**ASSIGNED TASK**
Everything in the records below from the line containing "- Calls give" through the line containing "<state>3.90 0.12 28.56" is to be reproduced exactly, those two lines included; no picture is to be copied.

**EXTRACTED INFORMATION**
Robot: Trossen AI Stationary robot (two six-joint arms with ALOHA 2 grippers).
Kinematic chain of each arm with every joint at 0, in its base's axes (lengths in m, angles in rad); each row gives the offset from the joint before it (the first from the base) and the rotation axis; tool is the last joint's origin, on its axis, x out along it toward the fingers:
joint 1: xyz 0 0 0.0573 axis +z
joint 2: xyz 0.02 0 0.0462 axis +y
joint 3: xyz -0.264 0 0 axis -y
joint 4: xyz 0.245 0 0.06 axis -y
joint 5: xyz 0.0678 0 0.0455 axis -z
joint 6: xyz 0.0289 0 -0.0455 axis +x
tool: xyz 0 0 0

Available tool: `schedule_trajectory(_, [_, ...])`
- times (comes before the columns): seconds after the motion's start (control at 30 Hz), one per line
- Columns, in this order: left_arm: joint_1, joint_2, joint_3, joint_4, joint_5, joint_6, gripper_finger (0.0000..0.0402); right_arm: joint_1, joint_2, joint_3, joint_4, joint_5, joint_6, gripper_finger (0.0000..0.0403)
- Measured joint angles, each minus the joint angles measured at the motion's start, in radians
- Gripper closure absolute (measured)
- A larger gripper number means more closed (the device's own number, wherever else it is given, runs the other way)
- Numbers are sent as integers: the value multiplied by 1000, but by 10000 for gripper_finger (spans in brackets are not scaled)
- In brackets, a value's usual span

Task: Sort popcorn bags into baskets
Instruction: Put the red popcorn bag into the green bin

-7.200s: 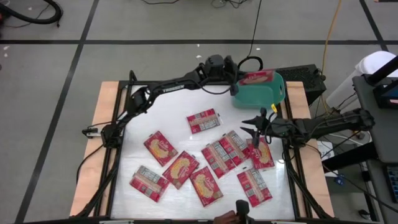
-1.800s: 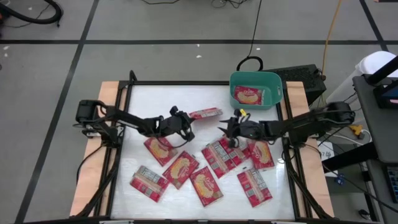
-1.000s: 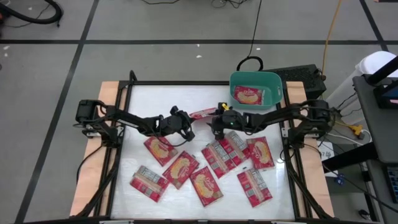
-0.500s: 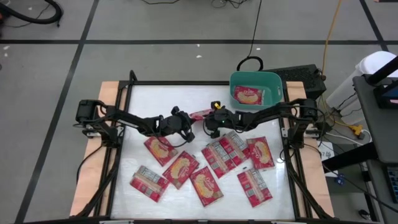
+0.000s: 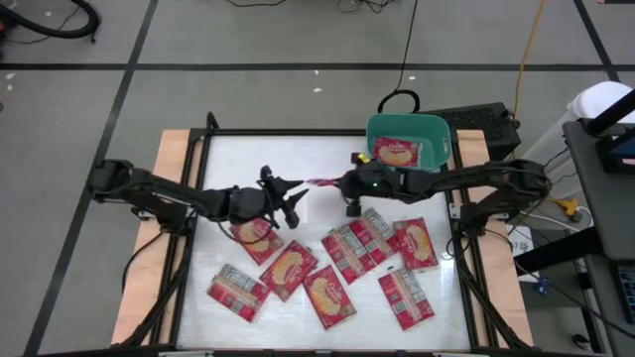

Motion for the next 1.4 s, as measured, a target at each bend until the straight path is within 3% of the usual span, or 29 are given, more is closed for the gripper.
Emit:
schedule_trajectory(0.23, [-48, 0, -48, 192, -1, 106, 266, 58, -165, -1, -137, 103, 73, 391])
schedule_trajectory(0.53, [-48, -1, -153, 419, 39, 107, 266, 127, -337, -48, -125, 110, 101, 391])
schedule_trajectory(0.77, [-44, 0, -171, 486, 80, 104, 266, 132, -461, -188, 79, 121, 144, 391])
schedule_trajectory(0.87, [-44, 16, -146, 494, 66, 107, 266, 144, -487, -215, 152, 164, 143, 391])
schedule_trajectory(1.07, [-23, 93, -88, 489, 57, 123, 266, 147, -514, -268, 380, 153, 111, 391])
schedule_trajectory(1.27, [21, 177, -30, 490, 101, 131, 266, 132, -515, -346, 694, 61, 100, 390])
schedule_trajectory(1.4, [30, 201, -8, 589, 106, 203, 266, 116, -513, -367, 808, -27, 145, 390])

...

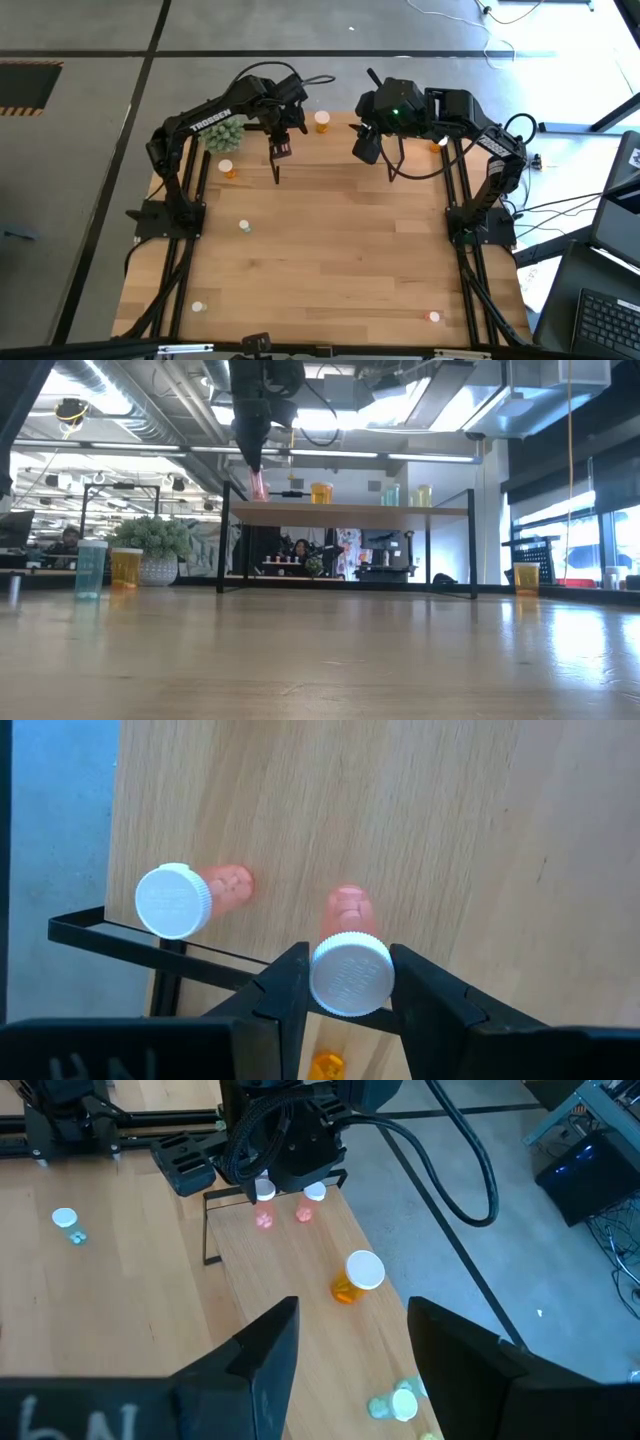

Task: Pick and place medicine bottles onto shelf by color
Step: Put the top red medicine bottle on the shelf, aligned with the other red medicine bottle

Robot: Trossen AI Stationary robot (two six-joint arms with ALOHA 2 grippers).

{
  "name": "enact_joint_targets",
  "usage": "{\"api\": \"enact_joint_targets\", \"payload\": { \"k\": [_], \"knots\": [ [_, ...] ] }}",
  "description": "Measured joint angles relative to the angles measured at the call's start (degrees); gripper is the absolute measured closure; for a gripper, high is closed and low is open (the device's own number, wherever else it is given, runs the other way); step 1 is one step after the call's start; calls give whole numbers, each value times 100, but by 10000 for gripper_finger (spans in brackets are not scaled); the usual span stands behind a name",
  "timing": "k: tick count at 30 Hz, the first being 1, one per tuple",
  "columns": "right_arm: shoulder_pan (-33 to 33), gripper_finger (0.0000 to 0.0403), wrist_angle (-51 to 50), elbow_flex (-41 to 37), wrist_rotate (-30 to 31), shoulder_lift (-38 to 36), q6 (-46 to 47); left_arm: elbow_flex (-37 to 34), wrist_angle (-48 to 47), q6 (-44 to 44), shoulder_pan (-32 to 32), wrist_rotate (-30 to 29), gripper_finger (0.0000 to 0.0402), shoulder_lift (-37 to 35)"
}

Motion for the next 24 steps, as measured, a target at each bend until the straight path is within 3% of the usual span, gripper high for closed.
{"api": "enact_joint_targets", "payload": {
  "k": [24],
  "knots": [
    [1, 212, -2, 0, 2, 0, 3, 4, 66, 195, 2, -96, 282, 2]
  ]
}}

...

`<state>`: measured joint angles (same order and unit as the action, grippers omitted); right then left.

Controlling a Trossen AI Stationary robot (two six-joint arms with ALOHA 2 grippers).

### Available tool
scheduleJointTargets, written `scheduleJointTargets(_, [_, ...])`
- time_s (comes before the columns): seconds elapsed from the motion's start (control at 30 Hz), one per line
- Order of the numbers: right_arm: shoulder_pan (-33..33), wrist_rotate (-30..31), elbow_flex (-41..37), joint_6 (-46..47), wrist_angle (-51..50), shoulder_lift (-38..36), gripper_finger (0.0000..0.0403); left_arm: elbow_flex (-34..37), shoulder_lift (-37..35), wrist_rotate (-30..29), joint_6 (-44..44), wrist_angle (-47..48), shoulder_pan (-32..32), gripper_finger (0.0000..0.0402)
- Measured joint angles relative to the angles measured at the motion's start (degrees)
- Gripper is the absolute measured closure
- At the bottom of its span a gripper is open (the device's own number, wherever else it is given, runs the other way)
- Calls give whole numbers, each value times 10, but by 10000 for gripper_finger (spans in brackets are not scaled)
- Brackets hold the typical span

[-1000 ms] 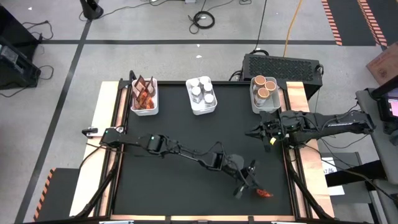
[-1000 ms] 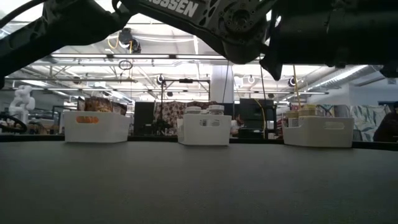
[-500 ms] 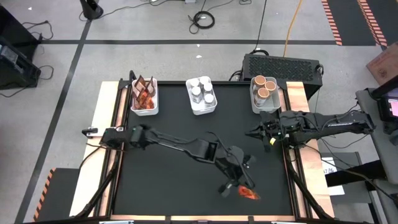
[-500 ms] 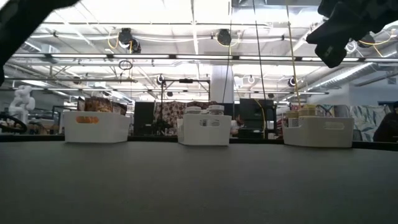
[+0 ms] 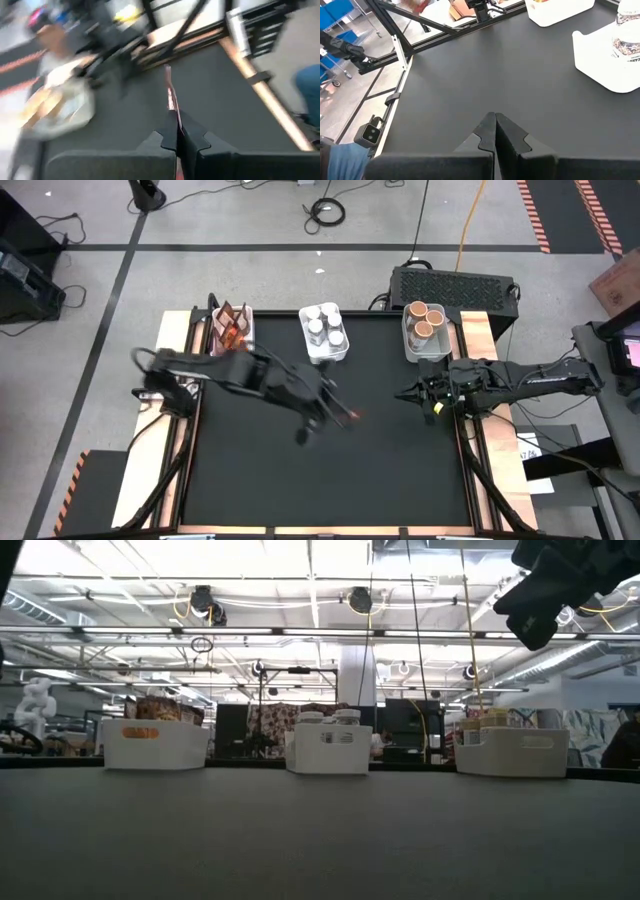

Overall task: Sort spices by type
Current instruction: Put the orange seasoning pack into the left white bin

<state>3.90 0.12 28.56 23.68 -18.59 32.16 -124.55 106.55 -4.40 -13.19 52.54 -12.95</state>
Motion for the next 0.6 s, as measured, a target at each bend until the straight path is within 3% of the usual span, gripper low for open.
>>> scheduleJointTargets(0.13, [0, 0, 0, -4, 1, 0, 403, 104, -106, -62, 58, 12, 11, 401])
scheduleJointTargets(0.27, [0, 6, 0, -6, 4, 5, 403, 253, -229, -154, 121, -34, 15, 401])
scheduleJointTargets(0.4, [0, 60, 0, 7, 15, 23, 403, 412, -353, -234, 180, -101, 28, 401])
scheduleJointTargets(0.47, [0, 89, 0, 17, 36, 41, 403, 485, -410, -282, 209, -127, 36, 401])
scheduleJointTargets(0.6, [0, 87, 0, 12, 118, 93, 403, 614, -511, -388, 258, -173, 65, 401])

**FINAL ANSWER**
- Calls give whole numbers, each value times 10, but by 10000 for gripper_finger (spans in brackets are not scaled)
- Brackets hold the typical span

[-1000 ms] 
[-1000 ms] 
[-500 ms] 
[-500 ms] 
[+0 ms] 

Overall task: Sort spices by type
Current instruction: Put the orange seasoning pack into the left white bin

<state>3.90 0.12 28.56 23.68 -18.59 32.16 -124.55 106.55 -4.40 -13.19 52.54 -12.95</state>

The output is complete as shown.